In the Middle: Immigration

Jeremy Fugleberg

Jeremy Fugleberg

Immigration is a bold, beautiful thing. The strength and courage it takes to uproot yourself from your homeland and seek something new, something different, is amazing and precious to me. Our country was built on immigration, and it will only grow stronger with the vast influx of brains, brawn and sheer guts that naturally comes with those brave enough to seek our shores.

It’s foolish to ignore the reality of those living among us. Those who often do the jobs disdained by “real Americans.” Elizabeth is right; some of that money goes back to the family in the native land. But illegal immigrants’ on-the-cheap, back-breaking, clock-bending labor stays right here.

She’s flat-out wrong about the ease of entry to this country. It’s easy if you’re European, or Canadian. But I’ve personally met Africans and Middle Easterners with tales of hours spent outside – sometimes overnight – waiting in line at an American embassy for a single chance at a single U.S. visa. We lucky Americans would do well to remember that what we have is a grand experiment in making good. Some people succeed. Others do not.
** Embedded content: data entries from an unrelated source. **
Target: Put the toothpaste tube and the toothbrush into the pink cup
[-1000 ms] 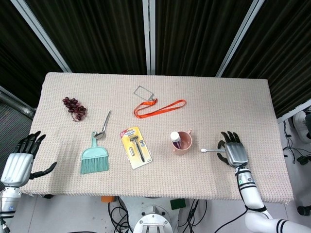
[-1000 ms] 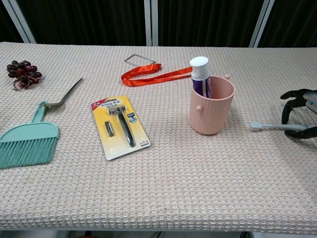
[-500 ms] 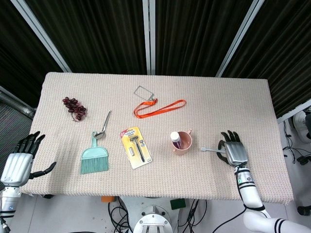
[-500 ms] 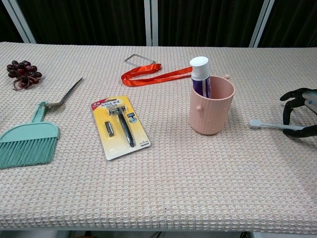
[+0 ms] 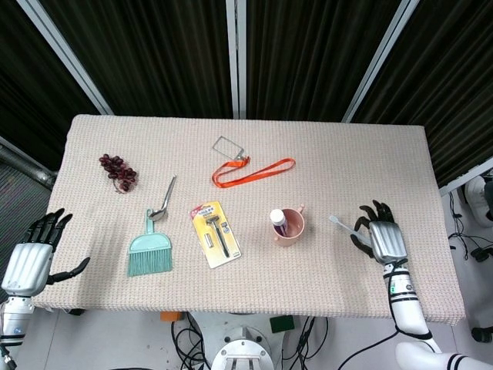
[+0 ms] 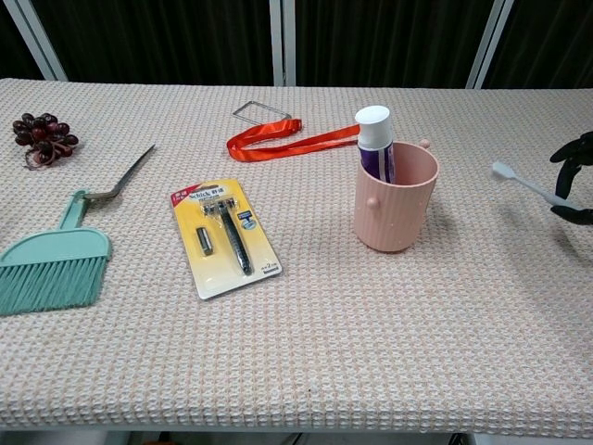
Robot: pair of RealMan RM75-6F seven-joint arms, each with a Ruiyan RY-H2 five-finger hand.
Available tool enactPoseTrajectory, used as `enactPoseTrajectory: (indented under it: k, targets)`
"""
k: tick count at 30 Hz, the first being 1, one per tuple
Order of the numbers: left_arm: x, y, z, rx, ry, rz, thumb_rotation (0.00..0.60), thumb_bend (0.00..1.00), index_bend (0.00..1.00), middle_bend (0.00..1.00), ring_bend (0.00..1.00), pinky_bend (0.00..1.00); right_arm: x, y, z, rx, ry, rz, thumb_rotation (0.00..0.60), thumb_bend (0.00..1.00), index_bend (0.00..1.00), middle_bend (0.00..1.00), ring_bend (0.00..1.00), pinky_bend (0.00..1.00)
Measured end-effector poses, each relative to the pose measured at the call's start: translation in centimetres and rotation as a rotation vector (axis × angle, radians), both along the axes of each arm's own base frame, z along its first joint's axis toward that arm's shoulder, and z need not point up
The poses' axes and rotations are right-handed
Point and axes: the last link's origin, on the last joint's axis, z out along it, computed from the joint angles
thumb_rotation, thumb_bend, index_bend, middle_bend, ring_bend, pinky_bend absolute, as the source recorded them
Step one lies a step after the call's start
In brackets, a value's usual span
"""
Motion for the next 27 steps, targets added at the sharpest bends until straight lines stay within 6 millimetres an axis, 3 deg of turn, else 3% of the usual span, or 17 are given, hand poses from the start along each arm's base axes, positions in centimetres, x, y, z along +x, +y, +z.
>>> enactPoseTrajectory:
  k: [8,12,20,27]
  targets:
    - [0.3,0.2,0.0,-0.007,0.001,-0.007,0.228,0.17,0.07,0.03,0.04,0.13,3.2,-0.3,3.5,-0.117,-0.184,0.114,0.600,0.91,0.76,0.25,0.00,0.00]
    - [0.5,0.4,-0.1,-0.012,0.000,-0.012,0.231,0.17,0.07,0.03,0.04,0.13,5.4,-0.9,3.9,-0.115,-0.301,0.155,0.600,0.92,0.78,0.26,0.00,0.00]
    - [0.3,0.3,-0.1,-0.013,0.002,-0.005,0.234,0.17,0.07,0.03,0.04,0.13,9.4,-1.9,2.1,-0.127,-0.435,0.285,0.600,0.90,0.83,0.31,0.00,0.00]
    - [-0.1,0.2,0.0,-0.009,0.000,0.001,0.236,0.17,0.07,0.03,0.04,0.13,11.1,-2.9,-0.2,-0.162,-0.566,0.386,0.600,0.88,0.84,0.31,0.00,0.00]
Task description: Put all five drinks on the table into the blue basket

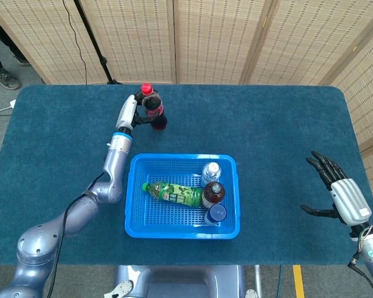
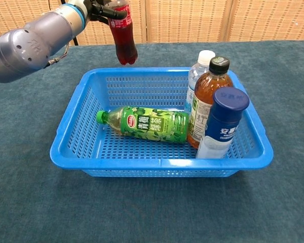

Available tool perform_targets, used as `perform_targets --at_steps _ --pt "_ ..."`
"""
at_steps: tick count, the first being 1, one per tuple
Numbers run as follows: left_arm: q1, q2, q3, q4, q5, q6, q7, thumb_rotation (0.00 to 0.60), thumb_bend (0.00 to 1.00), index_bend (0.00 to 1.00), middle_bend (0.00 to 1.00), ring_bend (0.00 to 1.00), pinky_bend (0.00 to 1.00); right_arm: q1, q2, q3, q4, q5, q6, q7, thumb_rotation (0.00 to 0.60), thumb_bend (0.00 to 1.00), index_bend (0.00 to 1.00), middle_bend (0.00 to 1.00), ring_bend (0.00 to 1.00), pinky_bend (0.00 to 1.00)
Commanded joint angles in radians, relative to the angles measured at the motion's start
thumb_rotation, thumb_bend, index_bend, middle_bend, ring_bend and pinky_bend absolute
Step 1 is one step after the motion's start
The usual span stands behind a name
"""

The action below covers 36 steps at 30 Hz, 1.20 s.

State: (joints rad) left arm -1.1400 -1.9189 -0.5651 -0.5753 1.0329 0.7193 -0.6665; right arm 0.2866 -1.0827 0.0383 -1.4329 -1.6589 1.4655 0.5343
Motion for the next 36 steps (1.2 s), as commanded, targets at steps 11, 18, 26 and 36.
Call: perform_targets --at_steps 11,18,26,36 --pt "0.369 0.574 0.136 -0.987 0.247 0.284 0.076 0.600 0.48 0.58 0.43 0.35 0.40 -0.008 0.004 -0.009 -0.027 -0.030 0.028 -0.027 0.600 0.00 0.02 0.00 0.00 0.09" --pt "0.431 0.650 0.210 -1.107 0.335 0.325 0.085 0.600 0.49 0.60 0.45 0.37 0.40 -0.014 0.009 -0.010 -0.036 -0.035 0.041 -0.030 0.600 0.00 0.02 0.00 0.00 0.09" --pt "0.432 0.650 0.284 -1.131 0.367 0.283 0.105 0.600 0.49 0.60 0.45 0.37 0.40 -0.017 0.013 -0.014 -0.040 -0.048 0.052 -0.025 0.600 0.00 0.02 0.00 0.00 0.09" --pt "0.376 0.501 0.303 -1.050 0.306 0.230 0.172 0.600 0.48 0.60 0.45 0.37 0.40 -0.017 0.015 -0.018 -0.039 -0.055 0.054 -0.021 0.600 0.00 0.02 0.00 0.00 0.09"
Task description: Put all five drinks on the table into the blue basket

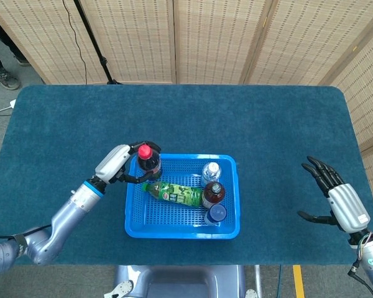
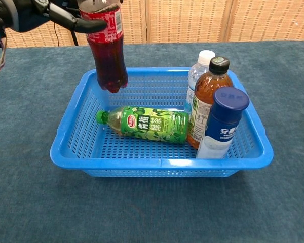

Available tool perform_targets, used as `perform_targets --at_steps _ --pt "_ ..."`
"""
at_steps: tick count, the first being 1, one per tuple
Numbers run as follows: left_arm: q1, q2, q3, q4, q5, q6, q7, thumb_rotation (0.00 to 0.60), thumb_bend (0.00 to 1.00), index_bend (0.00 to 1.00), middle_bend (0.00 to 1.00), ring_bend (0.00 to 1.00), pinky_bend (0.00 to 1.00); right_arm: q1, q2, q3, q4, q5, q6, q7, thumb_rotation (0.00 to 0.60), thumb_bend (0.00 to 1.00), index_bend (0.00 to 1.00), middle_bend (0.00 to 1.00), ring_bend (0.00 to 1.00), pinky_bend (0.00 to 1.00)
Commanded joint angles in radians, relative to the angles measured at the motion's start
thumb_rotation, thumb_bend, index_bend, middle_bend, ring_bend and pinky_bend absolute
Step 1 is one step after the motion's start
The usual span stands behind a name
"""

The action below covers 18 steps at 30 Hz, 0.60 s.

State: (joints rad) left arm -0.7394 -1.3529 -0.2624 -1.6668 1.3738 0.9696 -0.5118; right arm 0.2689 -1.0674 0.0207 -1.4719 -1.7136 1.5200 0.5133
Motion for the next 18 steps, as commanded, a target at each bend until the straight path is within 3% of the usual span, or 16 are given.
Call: perform_targets --at_steps 1,8,11,13,15,18 --pt "-0.034 -0.091 -0.001 0.058 -0.044 -0.028 0.018 0.600 0.48 0.60 0.45 0.37 0.40 0.001 -0.001 -0.001 0.000 -0.001 -0.002 0.000 0.600 0.00 0.02 0.00 0.00 0.09" --pt "-0.079 -0.245 -0.020 0.181 -0.059 -0.013 0.034 0.600 0.48 0.58 0.45 0.34 0.40 0.005 -0.002 -0.002 0.003 0.003 -0.013 0.002 0.600 0.00 0.02 0.00 0.00 0.10" --pt "-0.101 -0.299 -0.024 0.234 -0.070 -0.017 0.060 0.600 0.44 0.41 0.29 0.21 0.36 0.006 -0.002 -0.001 0.007 0.008 -0.016 0.006 0.600 0.00 0.02 0.00 0.00 0.10" --pt "-0.111 -0.314 -0.022 0.251 -0.069 -0.028 0.070 0.600 0.40 0.16 0.08 0.06 0.24 0.006 -0.001 0.000 0.008 0.010 -0.016 0.009 0.600 0.00 0.02 0.00 0.00 0.10" --pt "-0.124 -0.309 -0.008 0.257 -0.043 -0.054 0.047 0.600 0.36 0.01 0.00 0.00 0.08 0.005 -0.001 0.001 0.010 0.011 -0.014 0.012 0.600 0.00 0.02 0.00 0.00 0.10" --pt "-0.118 -0.280 0.007 0.253 0.035 -0.029 -0.044 0.600 0.30 0.00 0.00 0.00 0.00 0.003 0.000 0.002 0.011 0.011 -0.009 0.014 0.600 0.00 0.02 0.00 0.00 0.10"
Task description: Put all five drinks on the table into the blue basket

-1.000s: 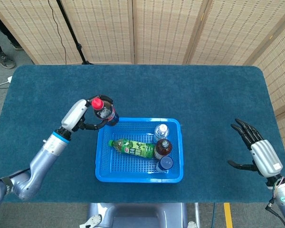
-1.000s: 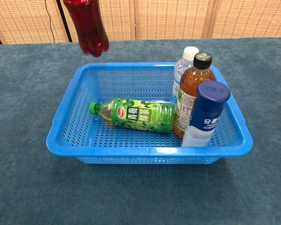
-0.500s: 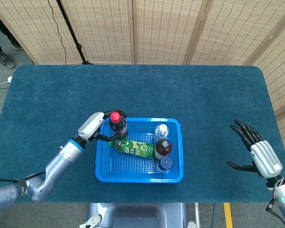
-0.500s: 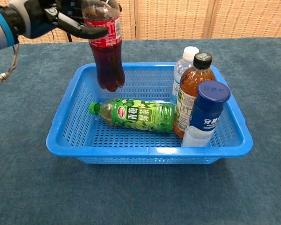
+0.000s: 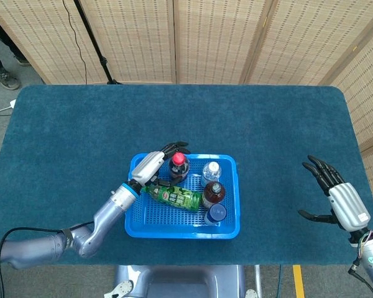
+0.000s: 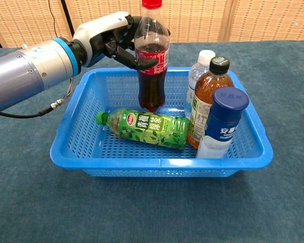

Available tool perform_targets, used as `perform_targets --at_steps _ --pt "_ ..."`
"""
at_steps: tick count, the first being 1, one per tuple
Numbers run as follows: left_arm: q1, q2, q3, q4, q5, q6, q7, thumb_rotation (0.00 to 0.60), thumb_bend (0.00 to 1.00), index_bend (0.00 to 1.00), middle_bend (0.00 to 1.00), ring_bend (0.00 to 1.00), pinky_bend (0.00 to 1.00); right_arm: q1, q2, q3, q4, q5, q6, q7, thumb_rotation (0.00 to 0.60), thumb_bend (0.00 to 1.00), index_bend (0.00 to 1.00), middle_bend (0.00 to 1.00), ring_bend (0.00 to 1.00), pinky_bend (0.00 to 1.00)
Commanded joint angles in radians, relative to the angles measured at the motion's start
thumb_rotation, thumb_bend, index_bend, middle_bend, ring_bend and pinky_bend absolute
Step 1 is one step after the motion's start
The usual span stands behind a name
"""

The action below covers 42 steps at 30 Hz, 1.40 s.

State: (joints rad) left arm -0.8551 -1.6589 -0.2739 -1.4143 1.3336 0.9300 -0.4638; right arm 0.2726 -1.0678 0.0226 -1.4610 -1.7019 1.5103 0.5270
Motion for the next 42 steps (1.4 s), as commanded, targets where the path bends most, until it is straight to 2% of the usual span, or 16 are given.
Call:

But let it not be said that we held anyone back from the dream that binds us all.

The answer isn’t more border guards. And it’s certainly not a wall. A guest worker program is only the first step to our immigration dilemma. We as Americans need to get our arms around the fact that the people already here deserve to stay. We need to create a clear, easy path to citizenship, and we need it now.

Congress should stop the bickering and posturing and seek real, bipartisan solutions. Stop the protectionist, no-foreigners drivel and the weak-kneed half-solutions and show me how we can fairly treat those who seek a better life.

You got your chance. Give it to someone else. A real American would do nothing less.